──────── MATERIAL PROVIDED

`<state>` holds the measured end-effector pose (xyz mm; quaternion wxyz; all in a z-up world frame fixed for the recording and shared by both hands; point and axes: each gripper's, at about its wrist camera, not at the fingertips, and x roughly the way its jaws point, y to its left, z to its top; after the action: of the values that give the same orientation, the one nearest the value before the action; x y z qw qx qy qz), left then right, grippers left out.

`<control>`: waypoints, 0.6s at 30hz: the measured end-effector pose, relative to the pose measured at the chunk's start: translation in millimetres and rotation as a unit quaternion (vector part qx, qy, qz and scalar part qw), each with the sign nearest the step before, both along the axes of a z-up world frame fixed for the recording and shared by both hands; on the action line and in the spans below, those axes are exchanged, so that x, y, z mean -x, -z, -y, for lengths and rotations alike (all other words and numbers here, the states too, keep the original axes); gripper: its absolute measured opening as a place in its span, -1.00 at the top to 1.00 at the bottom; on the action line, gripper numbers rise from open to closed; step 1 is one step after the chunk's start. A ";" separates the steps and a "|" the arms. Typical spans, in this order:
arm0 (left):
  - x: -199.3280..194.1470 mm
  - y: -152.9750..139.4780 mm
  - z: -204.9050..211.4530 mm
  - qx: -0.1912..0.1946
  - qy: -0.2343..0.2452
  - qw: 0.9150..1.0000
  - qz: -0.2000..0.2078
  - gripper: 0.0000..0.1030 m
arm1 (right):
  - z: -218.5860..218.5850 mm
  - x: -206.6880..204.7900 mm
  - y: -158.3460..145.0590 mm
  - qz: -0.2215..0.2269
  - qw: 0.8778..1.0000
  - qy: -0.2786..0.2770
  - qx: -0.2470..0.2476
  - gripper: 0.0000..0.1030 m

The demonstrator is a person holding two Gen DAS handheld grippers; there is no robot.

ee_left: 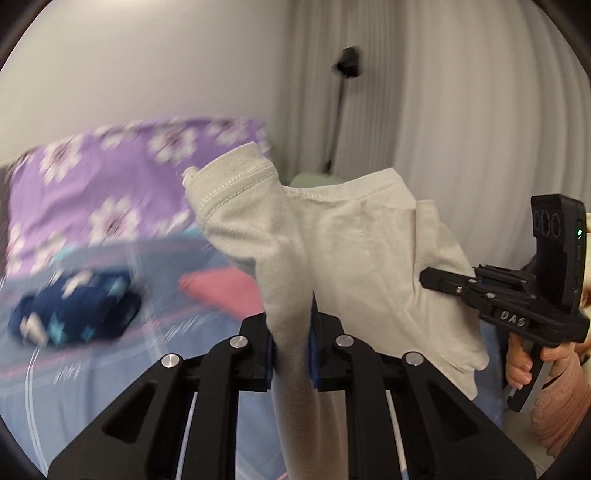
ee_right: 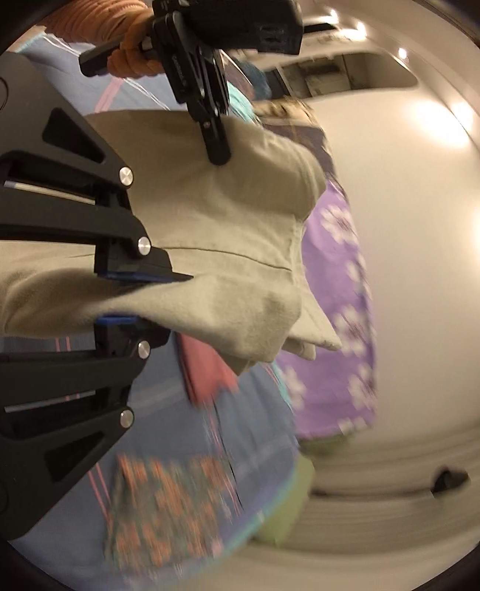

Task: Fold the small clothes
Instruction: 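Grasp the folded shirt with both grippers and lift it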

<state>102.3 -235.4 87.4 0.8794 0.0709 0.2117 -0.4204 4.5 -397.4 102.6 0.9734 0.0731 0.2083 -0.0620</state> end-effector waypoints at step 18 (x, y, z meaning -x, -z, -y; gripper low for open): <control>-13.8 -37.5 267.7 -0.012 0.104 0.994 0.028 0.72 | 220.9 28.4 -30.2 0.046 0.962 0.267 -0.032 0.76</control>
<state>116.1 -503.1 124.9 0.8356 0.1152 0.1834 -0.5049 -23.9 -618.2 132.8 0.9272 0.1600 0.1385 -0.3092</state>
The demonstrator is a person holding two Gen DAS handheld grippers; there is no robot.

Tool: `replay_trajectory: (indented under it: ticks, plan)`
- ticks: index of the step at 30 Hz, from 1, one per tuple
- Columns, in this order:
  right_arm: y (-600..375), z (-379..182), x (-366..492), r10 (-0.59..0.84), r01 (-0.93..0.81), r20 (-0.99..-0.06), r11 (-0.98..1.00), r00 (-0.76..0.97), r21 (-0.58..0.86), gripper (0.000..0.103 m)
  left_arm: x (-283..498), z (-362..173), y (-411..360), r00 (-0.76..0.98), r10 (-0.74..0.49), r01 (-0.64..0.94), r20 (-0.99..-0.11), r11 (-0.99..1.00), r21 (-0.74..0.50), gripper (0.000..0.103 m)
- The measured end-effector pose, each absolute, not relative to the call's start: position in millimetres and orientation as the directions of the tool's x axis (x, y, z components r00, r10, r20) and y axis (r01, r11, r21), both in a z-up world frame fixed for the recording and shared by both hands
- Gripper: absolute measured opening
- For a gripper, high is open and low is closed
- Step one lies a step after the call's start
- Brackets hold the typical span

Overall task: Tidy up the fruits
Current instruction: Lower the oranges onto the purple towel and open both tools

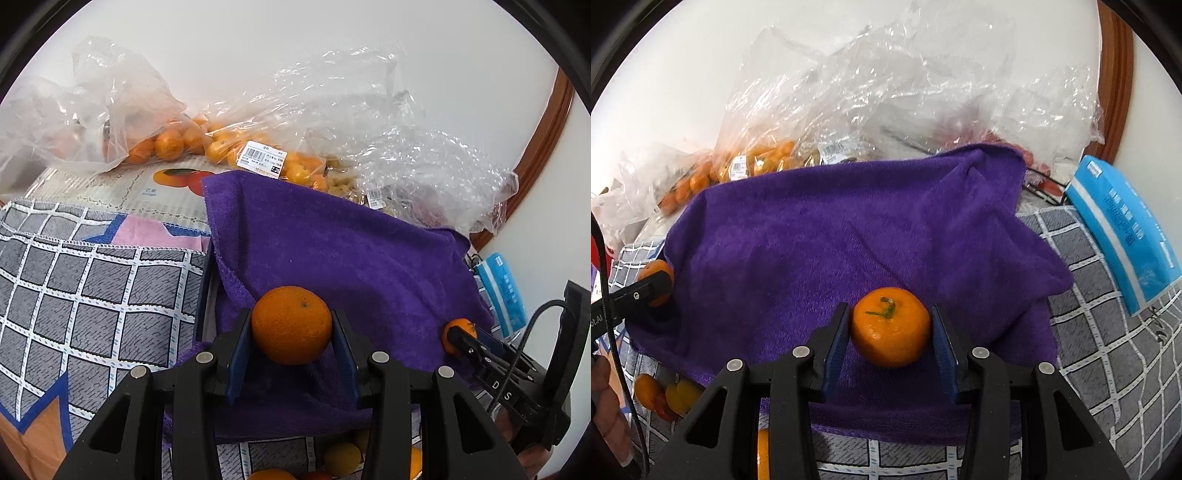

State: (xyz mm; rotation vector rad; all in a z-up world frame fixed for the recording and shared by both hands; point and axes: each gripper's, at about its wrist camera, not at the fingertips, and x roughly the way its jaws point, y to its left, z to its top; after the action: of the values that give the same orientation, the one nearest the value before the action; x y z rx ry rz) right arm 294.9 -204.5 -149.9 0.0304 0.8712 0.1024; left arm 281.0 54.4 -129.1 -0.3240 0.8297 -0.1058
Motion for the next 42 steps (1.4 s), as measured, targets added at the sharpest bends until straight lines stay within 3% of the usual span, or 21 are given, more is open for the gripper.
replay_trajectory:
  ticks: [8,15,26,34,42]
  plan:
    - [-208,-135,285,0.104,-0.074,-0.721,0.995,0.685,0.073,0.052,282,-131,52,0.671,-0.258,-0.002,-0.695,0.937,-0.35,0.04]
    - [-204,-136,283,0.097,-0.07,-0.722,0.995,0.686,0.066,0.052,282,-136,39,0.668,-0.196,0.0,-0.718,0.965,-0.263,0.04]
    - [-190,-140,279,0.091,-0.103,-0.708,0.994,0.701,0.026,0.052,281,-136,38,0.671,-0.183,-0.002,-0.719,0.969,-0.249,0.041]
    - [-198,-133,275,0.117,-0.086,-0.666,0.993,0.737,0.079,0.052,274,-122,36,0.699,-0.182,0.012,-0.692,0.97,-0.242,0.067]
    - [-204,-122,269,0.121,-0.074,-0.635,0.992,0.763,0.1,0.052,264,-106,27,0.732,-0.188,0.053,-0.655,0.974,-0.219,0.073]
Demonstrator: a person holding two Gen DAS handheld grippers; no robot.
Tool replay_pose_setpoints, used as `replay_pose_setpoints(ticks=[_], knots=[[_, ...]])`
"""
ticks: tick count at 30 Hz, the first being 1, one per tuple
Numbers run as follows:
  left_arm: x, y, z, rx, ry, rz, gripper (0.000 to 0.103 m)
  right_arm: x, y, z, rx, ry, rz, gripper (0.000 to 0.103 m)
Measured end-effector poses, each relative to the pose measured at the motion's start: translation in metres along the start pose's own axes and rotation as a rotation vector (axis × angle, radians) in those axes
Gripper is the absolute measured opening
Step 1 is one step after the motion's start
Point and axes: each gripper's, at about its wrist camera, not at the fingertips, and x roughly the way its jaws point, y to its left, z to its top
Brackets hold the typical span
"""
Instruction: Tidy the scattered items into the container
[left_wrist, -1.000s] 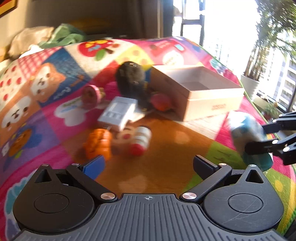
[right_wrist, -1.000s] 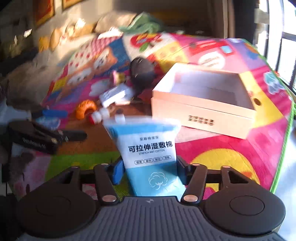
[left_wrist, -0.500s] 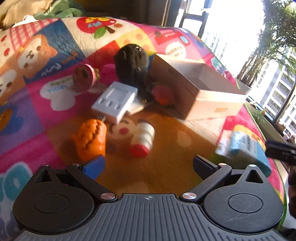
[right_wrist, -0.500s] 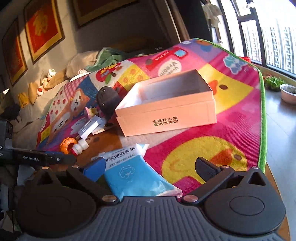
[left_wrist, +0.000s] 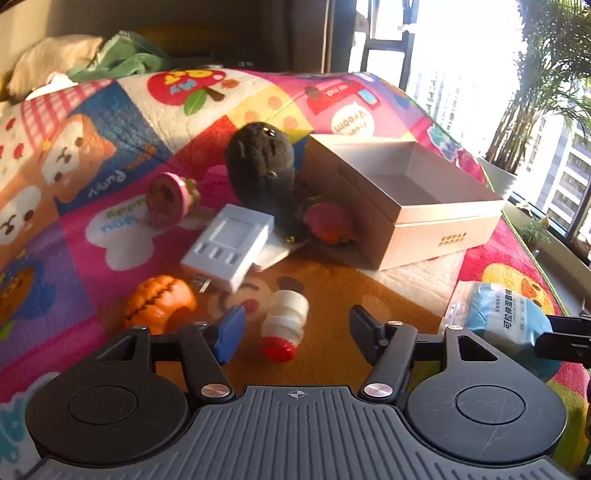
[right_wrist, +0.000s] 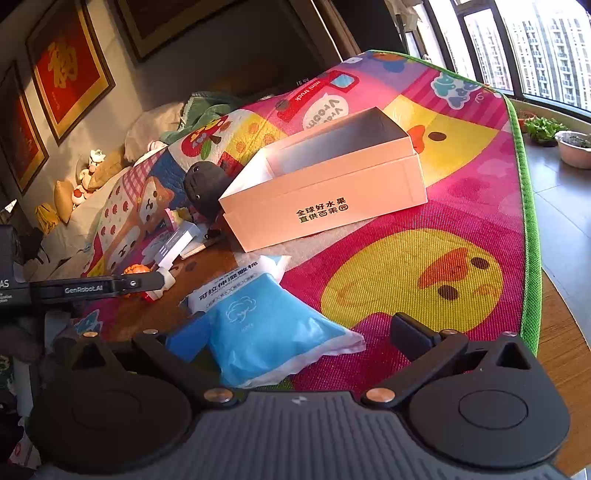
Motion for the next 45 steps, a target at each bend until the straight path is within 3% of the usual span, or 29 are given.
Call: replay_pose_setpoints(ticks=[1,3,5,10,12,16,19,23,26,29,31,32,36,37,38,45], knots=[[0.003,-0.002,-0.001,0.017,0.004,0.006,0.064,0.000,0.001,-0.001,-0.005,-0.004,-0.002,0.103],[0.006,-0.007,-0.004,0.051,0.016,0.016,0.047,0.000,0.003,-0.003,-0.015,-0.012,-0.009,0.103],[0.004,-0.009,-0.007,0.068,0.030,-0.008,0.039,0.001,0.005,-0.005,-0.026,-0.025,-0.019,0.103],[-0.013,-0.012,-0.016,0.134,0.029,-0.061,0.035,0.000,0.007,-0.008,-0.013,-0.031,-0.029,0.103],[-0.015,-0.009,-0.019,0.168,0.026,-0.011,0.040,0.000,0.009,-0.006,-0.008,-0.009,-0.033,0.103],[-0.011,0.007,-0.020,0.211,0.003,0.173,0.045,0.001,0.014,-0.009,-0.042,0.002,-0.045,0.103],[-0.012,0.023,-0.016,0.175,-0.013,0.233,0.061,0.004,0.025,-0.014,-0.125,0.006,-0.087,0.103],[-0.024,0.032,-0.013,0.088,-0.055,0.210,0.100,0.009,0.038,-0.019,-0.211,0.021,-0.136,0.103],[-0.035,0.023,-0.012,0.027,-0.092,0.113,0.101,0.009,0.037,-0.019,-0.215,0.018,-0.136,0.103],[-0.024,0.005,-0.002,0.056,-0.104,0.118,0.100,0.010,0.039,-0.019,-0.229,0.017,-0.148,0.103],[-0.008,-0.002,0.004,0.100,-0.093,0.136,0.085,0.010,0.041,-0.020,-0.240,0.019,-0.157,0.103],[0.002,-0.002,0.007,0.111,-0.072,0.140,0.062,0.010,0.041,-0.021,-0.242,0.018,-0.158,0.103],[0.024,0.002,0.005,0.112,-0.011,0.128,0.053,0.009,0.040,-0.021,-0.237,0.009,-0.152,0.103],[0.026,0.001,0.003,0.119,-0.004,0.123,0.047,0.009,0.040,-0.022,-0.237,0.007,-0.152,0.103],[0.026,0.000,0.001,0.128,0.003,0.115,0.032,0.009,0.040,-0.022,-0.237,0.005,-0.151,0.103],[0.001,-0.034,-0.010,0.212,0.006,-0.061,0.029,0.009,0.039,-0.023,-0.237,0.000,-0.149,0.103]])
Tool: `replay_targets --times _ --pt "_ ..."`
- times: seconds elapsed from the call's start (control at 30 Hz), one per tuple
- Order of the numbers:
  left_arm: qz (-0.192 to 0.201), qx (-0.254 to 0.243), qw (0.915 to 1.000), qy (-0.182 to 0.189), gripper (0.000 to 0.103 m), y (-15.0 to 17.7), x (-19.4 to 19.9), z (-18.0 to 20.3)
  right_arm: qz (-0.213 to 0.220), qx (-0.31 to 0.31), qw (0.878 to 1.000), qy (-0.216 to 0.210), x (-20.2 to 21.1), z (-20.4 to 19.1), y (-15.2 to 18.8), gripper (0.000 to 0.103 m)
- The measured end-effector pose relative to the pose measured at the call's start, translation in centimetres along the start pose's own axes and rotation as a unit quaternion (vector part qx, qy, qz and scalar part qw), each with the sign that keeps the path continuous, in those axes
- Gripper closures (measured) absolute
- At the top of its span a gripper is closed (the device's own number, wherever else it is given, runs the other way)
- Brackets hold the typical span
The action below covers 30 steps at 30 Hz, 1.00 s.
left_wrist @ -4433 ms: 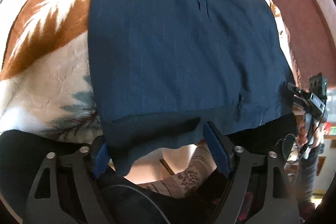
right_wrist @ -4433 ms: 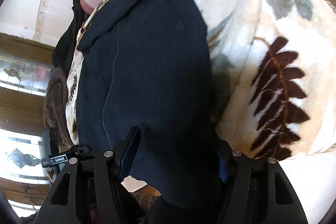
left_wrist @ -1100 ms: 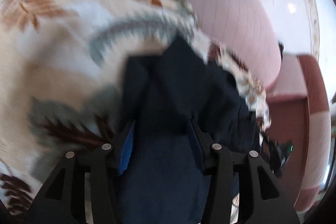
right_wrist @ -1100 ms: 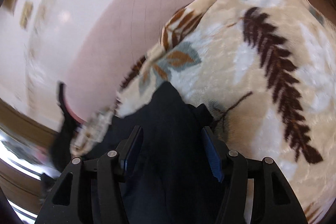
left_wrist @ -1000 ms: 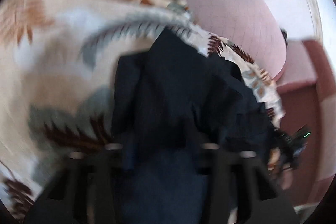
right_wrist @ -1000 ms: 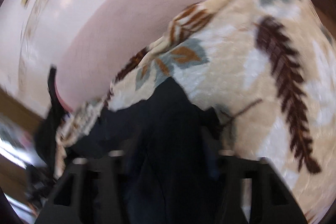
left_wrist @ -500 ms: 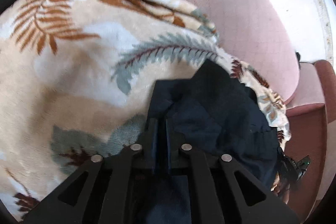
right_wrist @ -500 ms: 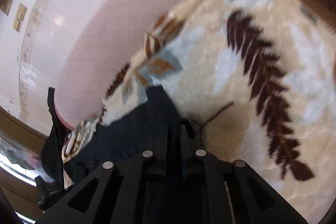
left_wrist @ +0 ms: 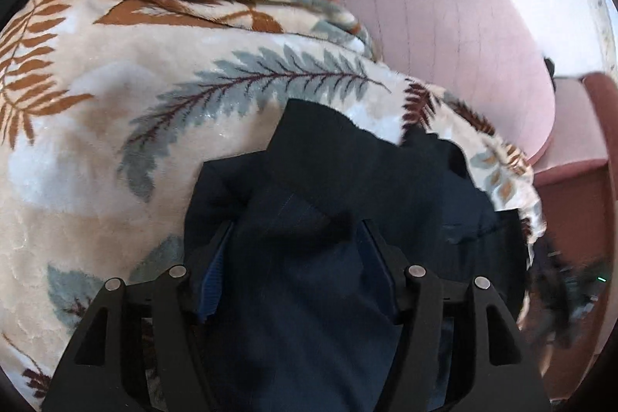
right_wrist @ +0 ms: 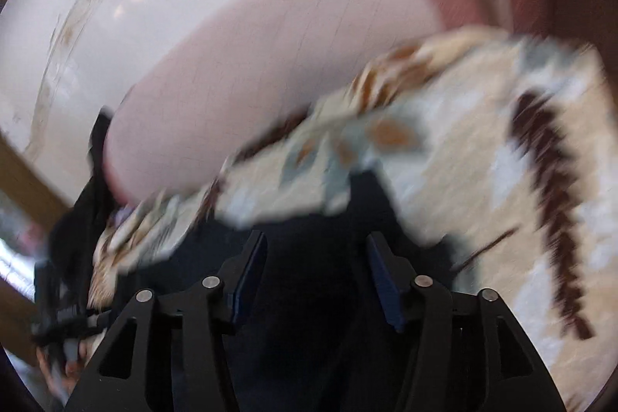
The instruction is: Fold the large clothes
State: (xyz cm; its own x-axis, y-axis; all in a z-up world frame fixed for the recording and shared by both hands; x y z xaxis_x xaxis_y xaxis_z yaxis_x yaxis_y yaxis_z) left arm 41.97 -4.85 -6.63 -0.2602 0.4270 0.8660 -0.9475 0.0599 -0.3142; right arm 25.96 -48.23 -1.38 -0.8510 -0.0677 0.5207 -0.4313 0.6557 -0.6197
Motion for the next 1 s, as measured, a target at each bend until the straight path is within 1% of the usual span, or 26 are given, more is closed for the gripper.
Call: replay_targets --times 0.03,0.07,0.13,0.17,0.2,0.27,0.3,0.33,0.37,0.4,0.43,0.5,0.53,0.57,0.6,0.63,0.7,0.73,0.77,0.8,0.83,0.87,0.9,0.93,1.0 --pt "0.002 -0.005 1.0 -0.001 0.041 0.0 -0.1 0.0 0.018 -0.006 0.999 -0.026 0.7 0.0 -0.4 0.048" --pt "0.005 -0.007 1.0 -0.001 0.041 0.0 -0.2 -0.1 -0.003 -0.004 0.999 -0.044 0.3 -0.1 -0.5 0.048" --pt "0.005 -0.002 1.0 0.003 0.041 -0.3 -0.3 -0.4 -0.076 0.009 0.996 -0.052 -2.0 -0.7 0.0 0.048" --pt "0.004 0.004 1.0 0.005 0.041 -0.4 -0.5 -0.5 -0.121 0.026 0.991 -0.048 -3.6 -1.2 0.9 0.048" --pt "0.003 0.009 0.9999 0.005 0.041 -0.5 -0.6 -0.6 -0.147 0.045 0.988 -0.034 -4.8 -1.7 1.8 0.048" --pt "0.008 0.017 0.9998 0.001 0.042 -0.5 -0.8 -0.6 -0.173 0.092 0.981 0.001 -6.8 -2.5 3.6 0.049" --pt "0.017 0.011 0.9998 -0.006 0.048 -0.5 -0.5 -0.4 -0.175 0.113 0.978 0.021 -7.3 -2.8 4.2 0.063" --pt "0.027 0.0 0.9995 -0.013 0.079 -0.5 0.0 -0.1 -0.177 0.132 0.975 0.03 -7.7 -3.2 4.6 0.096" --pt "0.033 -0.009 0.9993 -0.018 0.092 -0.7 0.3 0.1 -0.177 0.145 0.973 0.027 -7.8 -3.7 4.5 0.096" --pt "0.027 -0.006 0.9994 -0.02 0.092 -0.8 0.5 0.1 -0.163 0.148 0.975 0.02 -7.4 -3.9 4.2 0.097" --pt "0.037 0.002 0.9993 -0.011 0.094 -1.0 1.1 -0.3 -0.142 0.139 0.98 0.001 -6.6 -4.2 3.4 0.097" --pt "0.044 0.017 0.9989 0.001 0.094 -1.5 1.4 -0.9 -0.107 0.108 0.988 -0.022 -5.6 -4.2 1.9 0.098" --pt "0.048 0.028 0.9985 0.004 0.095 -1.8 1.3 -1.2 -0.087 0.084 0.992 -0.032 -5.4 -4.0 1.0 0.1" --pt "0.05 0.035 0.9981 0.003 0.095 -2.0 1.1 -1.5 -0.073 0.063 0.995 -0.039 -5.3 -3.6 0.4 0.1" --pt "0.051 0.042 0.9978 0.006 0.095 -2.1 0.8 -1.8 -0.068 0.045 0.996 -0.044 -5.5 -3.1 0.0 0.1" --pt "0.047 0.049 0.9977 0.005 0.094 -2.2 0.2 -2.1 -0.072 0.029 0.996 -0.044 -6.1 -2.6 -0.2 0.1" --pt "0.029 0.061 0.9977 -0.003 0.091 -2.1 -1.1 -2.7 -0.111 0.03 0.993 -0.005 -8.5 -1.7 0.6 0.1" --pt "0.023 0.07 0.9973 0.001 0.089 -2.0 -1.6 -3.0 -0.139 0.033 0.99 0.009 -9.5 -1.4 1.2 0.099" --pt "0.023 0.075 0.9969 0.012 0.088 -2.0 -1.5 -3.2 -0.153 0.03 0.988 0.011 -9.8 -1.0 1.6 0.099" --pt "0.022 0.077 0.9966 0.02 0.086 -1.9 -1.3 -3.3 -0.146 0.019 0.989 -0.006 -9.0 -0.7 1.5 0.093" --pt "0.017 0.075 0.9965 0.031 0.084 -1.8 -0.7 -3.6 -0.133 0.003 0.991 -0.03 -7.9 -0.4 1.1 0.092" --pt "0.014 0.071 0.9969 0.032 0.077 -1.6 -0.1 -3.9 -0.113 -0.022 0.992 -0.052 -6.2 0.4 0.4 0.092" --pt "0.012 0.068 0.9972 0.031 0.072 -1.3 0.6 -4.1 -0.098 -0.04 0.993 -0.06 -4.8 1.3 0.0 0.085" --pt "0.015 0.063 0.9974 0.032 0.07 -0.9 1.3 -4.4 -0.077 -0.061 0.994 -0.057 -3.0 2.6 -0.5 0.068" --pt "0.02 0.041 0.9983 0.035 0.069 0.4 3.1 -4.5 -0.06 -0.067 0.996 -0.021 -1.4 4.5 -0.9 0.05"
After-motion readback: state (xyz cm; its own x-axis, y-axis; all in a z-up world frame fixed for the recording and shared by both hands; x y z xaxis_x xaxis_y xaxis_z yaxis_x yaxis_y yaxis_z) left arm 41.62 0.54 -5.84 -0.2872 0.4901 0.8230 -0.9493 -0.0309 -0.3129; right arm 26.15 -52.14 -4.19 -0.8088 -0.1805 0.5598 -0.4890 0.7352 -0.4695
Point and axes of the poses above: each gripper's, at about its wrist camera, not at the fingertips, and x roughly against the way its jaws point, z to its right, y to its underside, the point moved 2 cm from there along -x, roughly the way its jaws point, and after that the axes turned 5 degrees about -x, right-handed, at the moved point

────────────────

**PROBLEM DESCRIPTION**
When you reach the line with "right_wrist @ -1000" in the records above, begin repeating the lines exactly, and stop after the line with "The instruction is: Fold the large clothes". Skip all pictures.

**ANSWER AREA**
right_wrist @ -1000 ms: 
left_wrist @ -500 ms: 
right_wrist @ -500 ms: 
left_wrist @ +0 ms: 
right_wrist @ +0 ms: 
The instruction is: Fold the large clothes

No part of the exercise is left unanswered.